While the tax-prep work was satisfying, the classroom sessions often proved to be frustrating, as students learned about institutional roadblocks that prevent the working poor from improving their situation.

“We spend a lot of time talking about poverty and predatory business practices,” Nabors says. “Payday lenders charging 800 percent interest. Auto loans targeting low-income people who are willing to pay $10,000 for a car worth $5,000 because nobody else will give them a loan. Rent-to-own shops where people pay more than $4,000 for a $1,500 sofa, because they’re paying $50 a month for seven years. Just insane stuff.”

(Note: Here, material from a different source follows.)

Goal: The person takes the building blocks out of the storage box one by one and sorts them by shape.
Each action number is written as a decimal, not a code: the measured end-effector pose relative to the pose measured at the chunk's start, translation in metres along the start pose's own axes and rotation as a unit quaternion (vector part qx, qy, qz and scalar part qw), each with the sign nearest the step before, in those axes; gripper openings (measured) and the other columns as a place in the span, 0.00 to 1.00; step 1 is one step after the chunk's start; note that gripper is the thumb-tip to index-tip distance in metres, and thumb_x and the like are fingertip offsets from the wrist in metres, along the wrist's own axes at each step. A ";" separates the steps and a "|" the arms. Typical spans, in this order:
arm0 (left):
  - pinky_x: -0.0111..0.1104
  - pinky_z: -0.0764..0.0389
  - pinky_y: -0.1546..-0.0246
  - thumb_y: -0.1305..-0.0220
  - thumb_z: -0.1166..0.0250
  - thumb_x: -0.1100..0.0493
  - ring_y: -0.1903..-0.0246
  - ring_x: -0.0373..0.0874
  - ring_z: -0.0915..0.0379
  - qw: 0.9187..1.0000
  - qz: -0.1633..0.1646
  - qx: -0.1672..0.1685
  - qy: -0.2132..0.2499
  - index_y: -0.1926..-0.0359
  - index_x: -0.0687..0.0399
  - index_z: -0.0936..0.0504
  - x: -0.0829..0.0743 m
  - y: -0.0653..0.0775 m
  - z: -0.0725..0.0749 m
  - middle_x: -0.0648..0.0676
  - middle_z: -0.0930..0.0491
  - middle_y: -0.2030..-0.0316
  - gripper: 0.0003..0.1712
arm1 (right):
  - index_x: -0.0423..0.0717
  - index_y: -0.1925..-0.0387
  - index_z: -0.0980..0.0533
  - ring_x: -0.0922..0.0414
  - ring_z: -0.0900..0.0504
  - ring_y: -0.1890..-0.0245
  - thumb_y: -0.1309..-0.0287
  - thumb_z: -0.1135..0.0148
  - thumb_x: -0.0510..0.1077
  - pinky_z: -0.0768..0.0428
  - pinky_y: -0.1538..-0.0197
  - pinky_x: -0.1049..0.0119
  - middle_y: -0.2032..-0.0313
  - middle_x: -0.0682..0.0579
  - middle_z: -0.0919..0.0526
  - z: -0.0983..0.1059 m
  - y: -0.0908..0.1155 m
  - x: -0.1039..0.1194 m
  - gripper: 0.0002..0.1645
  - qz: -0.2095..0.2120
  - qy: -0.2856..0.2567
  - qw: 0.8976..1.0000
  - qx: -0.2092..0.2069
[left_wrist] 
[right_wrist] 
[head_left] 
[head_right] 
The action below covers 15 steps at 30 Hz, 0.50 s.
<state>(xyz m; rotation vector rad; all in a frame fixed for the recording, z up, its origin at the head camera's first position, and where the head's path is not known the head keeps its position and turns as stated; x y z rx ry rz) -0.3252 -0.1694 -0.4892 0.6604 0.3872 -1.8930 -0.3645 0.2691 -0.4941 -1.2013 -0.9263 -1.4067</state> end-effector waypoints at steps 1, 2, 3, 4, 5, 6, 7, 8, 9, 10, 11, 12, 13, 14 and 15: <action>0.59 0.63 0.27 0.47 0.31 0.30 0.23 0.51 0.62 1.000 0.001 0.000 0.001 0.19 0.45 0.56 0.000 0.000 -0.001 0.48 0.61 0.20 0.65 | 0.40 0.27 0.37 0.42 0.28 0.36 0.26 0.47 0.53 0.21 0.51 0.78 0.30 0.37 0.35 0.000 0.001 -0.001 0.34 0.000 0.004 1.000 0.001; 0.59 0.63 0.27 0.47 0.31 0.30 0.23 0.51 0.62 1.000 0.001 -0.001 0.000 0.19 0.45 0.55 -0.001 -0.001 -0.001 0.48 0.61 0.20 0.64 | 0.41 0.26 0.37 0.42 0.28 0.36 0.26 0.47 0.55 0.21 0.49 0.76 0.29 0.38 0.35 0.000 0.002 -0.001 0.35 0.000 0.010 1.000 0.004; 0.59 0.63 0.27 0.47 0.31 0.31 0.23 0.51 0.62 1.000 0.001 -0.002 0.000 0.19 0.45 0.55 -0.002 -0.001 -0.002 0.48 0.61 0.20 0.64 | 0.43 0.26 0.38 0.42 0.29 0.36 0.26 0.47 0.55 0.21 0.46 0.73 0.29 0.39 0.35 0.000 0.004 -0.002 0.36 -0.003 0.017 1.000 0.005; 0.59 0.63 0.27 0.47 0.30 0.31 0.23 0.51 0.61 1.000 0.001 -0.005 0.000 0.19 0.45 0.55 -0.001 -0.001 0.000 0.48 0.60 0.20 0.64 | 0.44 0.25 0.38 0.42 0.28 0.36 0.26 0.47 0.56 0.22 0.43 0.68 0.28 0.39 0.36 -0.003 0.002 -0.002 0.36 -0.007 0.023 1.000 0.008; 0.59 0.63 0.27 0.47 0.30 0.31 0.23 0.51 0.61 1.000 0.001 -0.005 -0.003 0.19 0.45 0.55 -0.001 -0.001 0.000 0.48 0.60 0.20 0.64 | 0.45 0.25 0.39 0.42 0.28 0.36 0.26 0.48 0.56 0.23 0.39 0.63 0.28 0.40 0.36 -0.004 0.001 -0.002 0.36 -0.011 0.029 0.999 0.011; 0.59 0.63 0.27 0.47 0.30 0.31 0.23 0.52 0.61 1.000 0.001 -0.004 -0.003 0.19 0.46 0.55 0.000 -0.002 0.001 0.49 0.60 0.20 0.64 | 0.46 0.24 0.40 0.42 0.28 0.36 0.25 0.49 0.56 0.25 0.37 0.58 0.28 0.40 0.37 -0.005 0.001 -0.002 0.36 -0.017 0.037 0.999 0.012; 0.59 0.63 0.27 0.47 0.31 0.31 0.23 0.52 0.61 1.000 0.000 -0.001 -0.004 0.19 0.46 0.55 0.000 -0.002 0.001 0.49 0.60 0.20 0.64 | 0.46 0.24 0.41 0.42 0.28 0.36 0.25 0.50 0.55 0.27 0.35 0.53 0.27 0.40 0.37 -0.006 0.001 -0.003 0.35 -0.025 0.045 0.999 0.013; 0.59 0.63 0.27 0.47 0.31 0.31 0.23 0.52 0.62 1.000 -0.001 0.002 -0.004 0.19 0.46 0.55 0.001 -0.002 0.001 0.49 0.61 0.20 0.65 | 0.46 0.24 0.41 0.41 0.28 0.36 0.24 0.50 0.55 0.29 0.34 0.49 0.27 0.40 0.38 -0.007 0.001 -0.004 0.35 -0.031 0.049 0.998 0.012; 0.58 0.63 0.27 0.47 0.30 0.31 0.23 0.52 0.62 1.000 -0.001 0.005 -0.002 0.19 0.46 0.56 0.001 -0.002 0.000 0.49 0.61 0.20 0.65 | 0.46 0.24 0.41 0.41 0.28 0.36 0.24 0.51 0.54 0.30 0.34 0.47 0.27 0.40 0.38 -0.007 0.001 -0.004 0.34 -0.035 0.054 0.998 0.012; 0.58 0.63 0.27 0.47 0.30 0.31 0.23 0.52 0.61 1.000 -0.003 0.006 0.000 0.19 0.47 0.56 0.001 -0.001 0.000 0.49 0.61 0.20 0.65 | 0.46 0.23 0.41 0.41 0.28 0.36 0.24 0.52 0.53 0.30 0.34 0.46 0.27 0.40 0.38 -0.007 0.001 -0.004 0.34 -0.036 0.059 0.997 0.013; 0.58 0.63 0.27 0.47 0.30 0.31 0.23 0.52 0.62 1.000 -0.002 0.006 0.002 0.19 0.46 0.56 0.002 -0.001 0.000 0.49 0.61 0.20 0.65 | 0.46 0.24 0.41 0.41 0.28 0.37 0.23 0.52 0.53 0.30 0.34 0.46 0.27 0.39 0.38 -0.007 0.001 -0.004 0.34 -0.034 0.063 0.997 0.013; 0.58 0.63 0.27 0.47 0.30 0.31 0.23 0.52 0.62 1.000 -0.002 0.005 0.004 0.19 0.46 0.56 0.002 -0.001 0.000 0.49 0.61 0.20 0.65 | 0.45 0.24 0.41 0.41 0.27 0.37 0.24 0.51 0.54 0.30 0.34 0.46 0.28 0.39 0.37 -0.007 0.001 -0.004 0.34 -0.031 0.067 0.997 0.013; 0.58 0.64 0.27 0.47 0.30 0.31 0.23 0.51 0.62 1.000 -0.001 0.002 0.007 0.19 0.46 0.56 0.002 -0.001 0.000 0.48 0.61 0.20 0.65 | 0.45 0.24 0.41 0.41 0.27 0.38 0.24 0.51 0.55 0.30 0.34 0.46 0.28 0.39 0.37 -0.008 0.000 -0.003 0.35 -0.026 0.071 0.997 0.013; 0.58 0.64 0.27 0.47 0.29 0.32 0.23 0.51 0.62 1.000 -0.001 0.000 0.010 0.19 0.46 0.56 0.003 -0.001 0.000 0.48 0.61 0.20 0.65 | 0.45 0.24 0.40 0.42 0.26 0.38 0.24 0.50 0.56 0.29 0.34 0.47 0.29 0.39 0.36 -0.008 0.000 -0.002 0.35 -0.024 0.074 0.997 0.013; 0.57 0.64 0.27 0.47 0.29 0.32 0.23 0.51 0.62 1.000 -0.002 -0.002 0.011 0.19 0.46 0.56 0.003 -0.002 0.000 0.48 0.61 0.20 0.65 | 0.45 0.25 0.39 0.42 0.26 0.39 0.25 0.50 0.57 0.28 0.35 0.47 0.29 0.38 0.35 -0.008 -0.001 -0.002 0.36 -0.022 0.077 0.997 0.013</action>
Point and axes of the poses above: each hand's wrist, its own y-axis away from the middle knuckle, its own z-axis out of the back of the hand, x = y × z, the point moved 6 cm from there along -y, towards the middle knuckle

The class also examines connections between poverty and crime. The United States prison population has ballooned from approximately 500,000 in 1986 to 2.3 million today, due in part to the inability of poorer people to afford adequate legal representation, Nabors says.

“People are charged with crimes and told that if they are convicted of everything, they’ll get 20 years. But if they plead to one crime, it will be only three years,” Nabors said. “They’re scared to death of going to court, so they’ll plead to three even though they may not be guilty. Then they’re a felon for the rest of their life, and when they leave prison, they’ll earn 60 percent of what they would have earned otherwise.

“I have two goals with this class,” Nabors adds. “One is to provide a needed service to help people with their taxes. The other is to inform my students and shift their attitudes toward the working poor, and hopefully instill in them a desire for lifelong service.”

Hunter continues to be affected by what she learned in the course, long after that disturbing first day. She currently is an account manager at a Birmingham-area hotel, but now she’s thinking about working for a nonprofit organization in the future. “I want to make a difference for others,” she says.